> Work instruction:
For the records below, work out the number of lines holding "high" and reply with only that.

(Stored dataset items)
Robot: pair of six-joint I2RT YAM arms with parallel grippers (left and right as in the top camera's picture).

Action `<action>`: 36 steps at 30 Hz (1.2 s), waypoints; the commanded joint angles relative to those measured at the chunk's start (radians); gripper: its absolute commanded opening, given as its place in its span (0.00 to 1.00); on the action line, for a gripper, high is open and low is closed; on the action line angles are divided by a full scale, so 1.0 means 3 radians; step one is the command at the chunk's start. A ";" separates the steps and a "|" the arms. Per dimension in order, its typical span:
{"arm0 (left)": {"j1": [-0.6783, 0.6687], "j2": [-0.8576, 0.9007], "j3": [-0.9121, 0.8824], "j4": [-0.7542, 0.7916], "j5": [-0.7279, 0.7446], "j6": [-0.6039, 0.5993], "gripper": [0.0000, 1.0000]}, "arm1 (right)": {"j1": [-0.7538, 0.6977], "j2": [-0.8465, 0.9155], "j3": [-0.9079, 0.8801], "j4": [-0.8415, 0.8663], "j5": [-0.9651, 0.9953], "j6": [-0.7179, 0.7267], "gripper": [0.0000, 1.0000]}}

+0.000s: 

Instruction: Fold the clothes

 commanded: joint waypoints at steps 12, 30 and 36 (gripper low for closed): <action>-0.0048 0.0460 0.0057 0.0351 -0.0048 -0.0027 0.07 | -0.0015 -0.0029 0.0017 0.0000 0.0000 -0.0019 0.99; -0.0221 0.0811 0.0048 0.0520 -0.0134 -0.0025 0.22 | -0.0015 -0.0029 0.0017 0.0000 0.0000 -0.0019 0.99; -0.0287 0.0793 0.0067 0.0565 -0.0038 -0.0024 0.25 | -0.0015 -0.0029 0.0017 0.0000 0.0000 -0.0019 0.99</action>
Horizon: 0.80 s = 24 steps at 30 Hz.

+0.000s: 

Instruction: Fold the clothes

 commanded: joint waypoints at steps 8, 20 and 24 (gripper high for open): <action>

> Response to the task:
2